Quando uso una parola – disse Humpty Dumpty in tono di scorno – significa quello che ho deciso che significhi; niente di più, niente di meno.
Il problema è – disse Alice – se tu possa dare alle parole così tanti significati differenti.
Il problema è – disse Humpty Dumpty – chi debba comandare. Tutto qui.
( Lewis Carroll, Attraverso lo specchio)
Il problema del cambiamento pro domo propria del significato delle parole è centrale e un sacco di gente oggi prova a ridefinire un software come intelligente o capace di comprendere coniando una definizione di intelligenza e comprensione che si adatti a ciò che in mente, sperando di imporla se appartiene una maggioranza o, comunque, magari per convincere un finanziatore a tirare fuori denaro. È un comportamento deprecabile, analogo a quello di certi politici che operano lo stesso trucco su parola come democrazia o libertà.
Nel riconoscere che certi termini hanno comunque sfumature che impediscono di assegnare significati veramente univoci, quantomeno bisognerebbe seguire persone che, se proprio sentono l’esigenza di modellare i significati delle parole, lo facciano con un minimo di onestà e rigore.
Può tornare utile l’esempio di Yoav Shoham, scienziato che in un seminario condotto dall’Università di Stanford ha parlato di come comprendere la comprensione.

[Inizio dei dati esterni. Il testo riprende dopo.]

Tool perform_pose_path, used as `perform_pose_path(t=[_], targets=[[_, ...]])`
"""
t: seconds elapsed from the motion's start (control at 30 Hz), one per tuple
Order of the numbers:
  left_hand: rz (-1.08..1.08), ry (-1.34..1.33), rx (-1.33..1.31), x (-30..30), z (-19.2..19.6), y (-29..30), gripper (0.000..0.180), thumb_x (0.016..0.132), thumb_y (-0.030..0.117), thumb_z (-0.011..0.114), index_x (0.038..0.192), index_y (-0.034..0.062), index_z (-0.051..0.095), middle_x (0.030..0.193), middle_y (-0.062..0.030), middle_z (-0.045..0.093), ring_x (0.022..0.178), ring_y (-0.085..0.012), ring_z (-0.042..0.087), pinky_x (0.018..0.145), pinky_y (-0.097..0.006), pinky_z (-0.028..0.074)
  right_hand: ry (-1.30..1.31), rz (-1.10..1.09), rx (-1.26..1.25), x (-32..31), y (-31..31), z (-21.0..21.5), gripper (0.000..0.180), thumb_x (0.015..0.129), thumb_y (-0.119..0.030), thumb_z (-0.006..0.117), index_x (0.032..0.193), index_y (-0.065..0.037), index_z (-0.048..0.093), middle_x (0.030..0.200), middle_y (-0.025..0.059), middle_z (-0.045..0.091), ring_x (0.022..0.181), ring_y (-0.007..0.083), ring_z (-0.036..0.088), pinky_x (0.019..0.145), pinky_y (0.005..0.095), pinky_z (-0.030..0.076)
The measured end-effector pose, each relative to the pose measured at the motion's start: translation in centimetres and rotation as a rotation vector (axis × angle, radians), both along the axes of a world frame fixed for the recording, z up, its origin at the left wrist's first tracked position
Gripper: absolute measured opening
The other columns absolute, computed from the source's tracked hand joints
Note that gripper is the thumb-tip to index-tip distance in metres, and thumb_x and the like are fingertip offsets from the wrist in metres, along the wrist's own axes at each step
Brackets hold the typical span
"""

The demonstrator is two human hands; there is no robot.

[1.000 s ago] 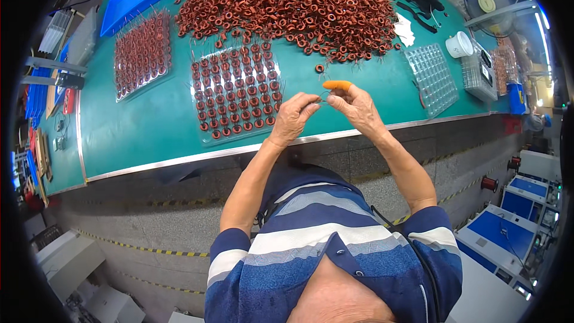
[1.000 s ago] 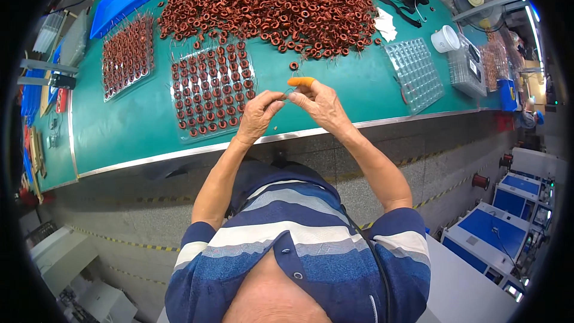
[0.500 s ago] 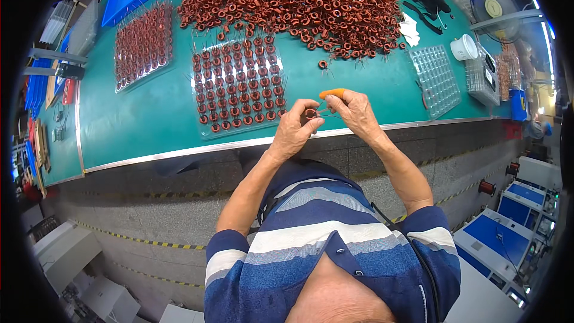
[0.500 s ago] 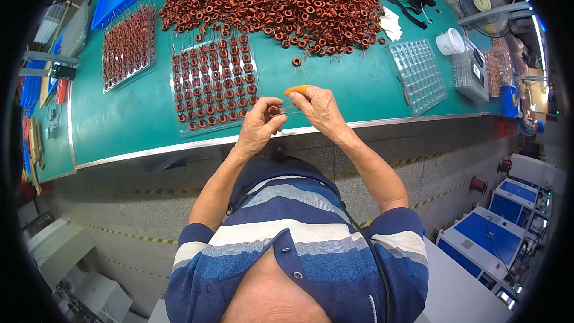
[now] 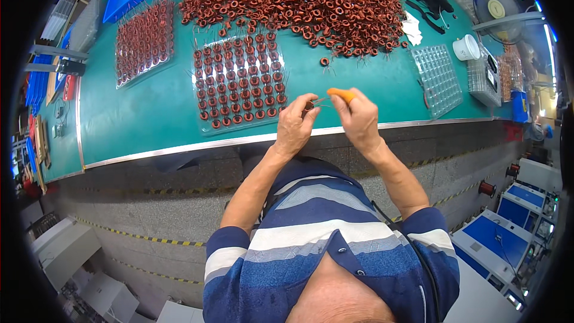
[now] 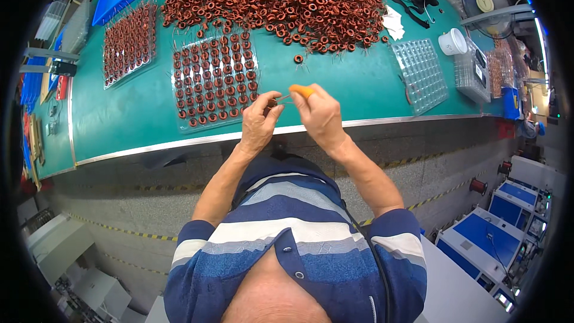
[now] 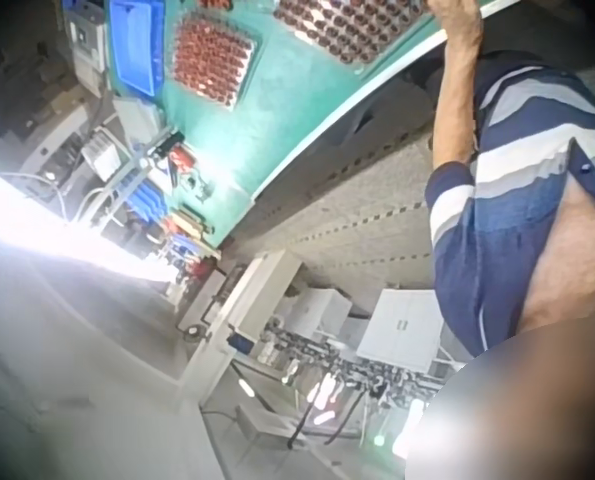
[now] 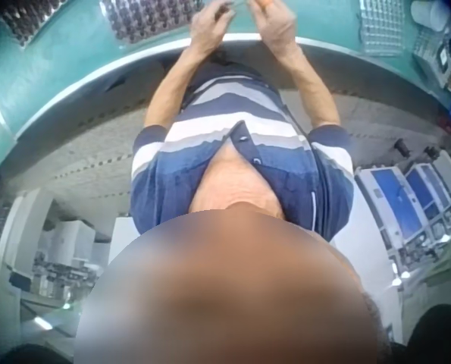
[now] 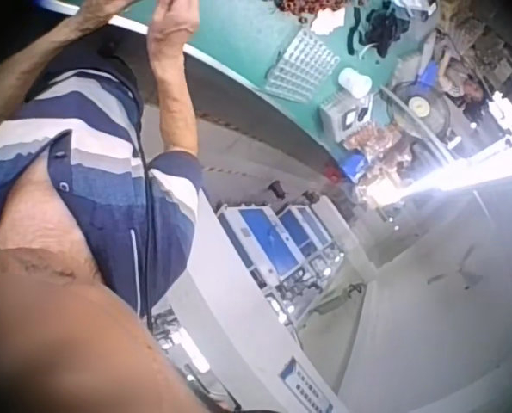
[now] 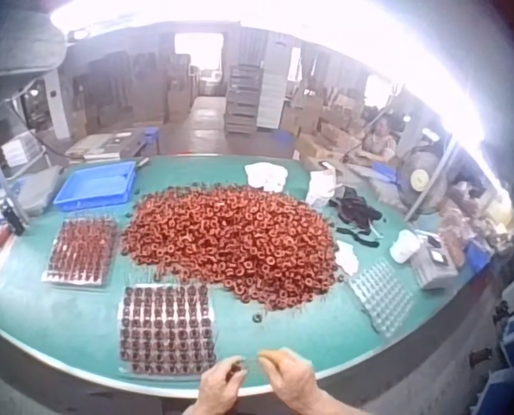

Shoham decide che il criterio per valutare la comprensione sia la capacità di rispondere alle domande. Ci sono obiezioni autorevoli di lunga data a questa posizione; più pedestremente, un neozelandese ha vinto il campionato di Scarabeo in francese senza sapere il francese, grazie all’apprendimento di un immenso elenco di parole francesi delle quali non aveva, appunto, la comprensione. Però, appunto, usa un approccio scientifico e quindi permette eventualmente a un interlocutore di mettere in discussione il suo modello.
Lungo la presentazione vengono definiti scientificamente criteri di definizione e misurazione. Un’entità sa rispondere alle domande se genera un livello di soddisfazione x in chi ha formulato la domanda; è lecito rispondere non so ma non su tutto; viene data una definizione di ridicolo per affermare che un’entità capace di comprendere non deve mai rispondere coprendosi di ridicolo; e altro ancora.
Shoham è un adepto di Turing (come il sottoscritto, dieci livelli più sotto) e ritiene che non siamo in grado di definire vincoli rispetto a che capacità umane possono essere imitate da un computer. Alla domanda Allora, i computer possono comprendere? – misurata sulla sua definizione piuttosto concessiva di comprensione – la risposta è
Sì, possono, ma non oggi.
So, yes they can, but don’t yet.
E questo dovrebbe essere abbastanza per chiudere una discussione sul tema.